Dataset records:
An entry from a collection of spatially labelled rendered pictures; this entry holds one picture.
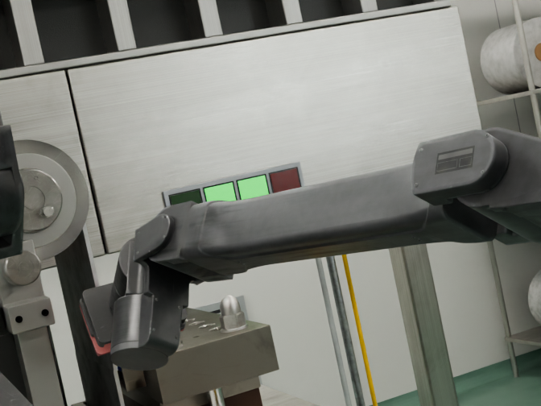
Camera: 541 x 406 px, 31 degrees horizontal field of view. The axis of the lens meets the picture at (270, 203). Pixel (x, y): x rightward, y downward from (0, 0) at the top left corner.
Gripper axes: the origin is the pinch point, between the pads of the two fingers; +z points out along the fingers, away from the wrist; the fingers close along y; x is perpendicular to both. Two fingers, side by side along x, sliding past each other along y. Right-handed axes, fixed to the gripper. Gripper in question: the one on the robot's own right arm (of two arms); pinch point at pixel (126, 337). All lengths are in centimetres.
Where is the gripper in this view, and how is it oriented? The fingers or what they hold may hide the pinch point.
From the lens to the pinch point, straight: 117.8
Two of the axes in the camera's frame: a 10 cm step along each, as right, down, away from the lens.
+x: -3.9, -8.3, 4.1
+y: 8.9, -2.3, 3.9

What the task requires:
Whenever a line in the entries holds the word "point", copy that line.

Answer space:
Gripper axes: the origin is the pinch point, between the pads of the two fingers; +z points out along the fingers, away from the wrist; the fingers close along y; x is perpendicular to both. Two fingers, side by side along x, sliding past each other along y. Right-handed axes, fixed to the gripper. Gripper in question: the one on the robot's own right arm (of two arms); pinch point at pixel (126, 337). All lengths are in centimetres.
Where is the gripper in this view, and how is it oriented? The fingers or what they hold may hide the pinch point.
From the lens to the pinch point, straight: 117.8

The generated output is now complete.